Local elections were held in borough and district councils in the United Kingdom in 1972, during the life of the Conservative government of Edward Heath. They were the last such elections in England and Wales to be held prior to major structural changes to councils brought about by the Local Government Act 1972.
The council seats up for election were previously fought in 1969, when the opposition Labour Party had been in government and had suffered poor results. It was therefore expected Labour would make substantial gains in 1972, although the Conservative position in opinion polls had improved somewhat since the 1971 local elections.
Labour won the bulk of councils, although the continued existence of Conservative aldermen prevented their dominance being as great as the Conservatives' had been in 1969 (aldermen would be abolished by the Local Government Act in 1974 [1978 in Greater London]).

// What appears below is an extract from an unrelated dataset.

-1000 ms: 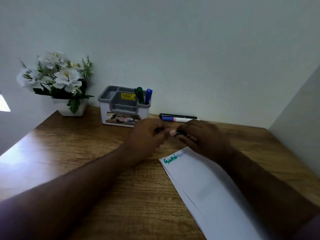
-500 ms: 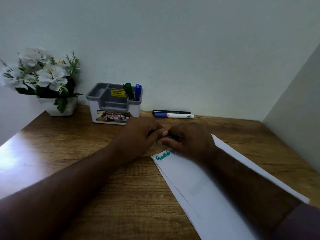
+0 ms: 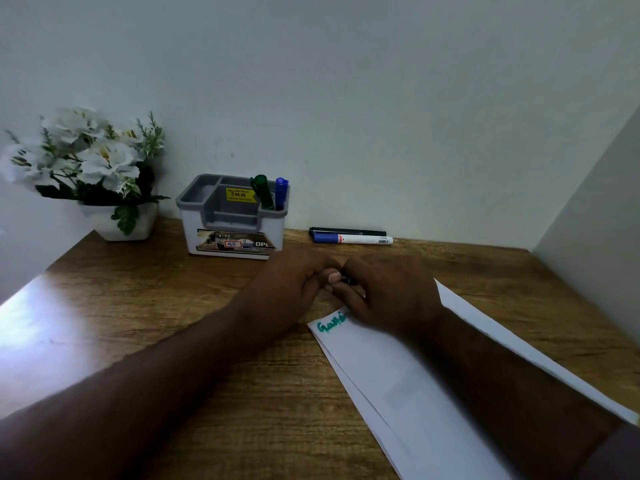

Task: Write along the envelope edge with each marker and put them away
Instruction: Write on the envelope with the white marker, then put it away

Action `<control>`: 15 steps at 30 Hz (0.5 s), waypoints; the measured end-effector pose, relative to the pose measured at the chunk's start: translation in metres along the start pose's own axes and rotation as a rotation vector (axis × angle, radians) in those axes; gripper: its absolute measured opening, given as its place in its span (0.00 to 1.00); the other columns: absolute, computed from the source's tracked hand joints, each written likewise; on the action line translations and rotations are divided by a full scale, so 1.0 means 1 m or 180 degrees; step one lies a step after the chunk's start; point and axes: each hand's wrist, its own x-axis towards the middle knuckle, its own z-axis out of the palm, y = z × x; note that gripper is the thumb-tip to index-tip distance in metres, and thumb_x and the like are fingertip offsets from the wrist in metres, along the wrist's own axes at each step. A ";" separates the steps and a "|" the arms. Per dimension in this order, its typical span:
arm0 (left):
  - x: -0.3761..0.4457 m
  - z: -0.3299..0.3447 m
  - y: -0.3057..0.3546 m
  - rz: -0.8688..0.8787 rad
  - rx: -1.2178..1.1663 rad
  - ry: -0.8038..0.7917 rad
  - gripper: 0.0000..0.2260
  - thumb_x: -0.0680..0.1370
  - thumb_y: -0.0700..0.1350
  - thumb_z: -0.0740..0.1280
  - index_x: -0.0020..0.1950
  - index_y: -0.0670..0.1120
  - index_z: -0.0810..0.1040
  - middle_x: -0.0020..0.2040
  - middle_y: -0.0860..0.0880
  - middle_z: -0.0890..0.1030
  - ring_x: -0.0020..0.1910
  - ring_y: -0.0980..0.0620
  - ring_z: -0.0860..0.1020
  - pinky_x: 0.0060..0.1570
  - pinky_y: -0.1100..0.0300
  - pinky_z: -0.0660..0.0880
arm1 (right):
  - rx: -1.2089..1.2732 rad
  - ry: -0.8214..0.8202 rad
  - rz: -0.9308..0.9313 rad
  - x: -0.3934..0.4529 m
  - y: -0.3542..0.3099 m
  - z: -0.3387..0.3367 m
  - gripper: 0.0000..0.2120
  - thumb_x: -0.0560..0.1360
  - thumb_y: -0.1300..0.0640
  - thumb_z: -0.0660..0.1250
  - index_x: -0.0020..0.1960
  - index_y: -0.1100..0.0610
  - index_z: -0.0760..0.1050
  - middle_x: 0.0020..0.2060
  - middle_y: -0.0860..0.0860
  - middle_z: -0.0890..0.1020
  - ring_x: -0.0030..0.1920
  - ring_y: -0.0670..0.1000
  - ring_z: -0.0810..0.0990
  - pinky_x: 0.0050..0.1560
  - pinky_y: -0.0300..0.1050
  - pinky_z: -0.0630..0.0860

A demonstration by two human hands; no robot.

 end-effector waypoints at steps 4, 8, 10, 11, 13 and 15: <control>0.002 -0.008 -0.004 0.0058 0.0195 0.0265 0.10 0.79 0.40 0.63 0.58 0.46 0.79 0.50 0.53 0.80 0.47 0.63 0.73 0.47 0.77 0.67 | -0.0173 -0.0020 0.0499 0.000 0.007 0.001 0.23 0.72 0.33 0.56 0.29 0.49 0.66 0.21 0.46 0.72 0.22 0.48 0.69 0.26 0.38 0.60; 0.002 -0.014 -0.012 -0.0384 -0.0327 0.0672 0.11 0.81 0.44 0.58 0.60 0.53 0.75 0.47 0.60 0.77 0.49 0.70 0.73 0.43 0.80 0.67 | 0.0670 -0.0040 0.0951 0.001 0.031 -0.002 0.17 0.75 0.40 0.65 0.41 0.54 0.79 0.31 0.48 0.78 0.33 0.49 0.75 0.32 0.44 0.68; 0.001 -0.007 -0.012 -0.0480 -0.0294 0.0340 0.10 0.82 0.44 0.57 0.57 0.54 0.76 0.48 0.59 0.76 0.49 0.70 0.72 0.45 0.75 0.69 | 0.1360 0.0032 0.0838 -0.002 0.038 -0.005 0.13 0.78 0.56 0.66 0.62 0.56 0.77 0.41 0.50 0.79 0.41 0.46 0.75 0.42 0.43 0.71; 0.002 -0.004 -0.012 -0.0469 -0.0229 0.0177 0.10 0.81 0.43 0.57 0.53 0.53 0.76 0.48 0.58 0.76 0.48 0.69 0.72 0.44 0.72 0.69 | 0.1644 0.0075 0.0794 -0.004 0.041 -0.007 0.20 0.78 0.62 0.65 0.69 0.54 0.71 0.44 0.51 0.79 0.42 0.45 0.75 0.45 0.41 0.72; 0.001 0.002 -0.010 -0.0440 -0.0209 -0.0069 0.11 0.82 0.43 0.55 0.45 0.55 0.74 0.43 0.58 0.76 0.42 0.68 0.73 0.38 0.72 0.69 | 0.2258 0.0179 0.0989 -0.003 0.041 -0.011 0.29 0.78 0.66 0.63 0.73 0.44 0.63 0.49 0.51 0.81 0.41 0.47 0.80 0.44 0.38 0.77; 0.000 0.006 -0.010 -0.0443 -0.0173 -0.0274 0.11 0.81 0.48 0.55 0.43 0.57 0.72 0.38 0.57 0.76 0.39 0.68 0.73 0.33 0.70 0.67 | 0.2696 0.0426 0.1093 0.001 0.039 -0.016 0.24 0.79 0.65 0.62 0.68 0.41 0.68 0.51 0.50 0.82 0.41 0.50 0.84 0.41 0.41 0.79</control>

The presence of Conservative aldermen deprived Labour of overall control in Cardiff, Huddersfield, Ipswich, Newcastle upon Tyne, Northampton, Oxford, Southampton, Wolverhampton and York.
Since the 1971 local elections, the average swing from Labour to Conservative was 3.4%, which represented a recovery in votes of nearly a third of Conservative losses incurred between the 1970 and 1971 local elections. Their recovery was lower in areas that had been most badly affected by unemployment (1.4% in Wales, 0.7% in Scotland and 2.1% in England north of a line between Morecambe Bay and the river Wear).
The Liberal Party's vote share increased 2.5% on 1971. They were strengthened in Liverpool and managed to retain once safe Labour wards in Birmingham, Leeds and Sheffield.
The Scottish National Party lost votes; Plaid Cymru retained its small vote. The anti-immigration National Front polled 11% in the wards it contested in Bradford (down from 15% in 1971) and 8% of the wards it contested in Leicester.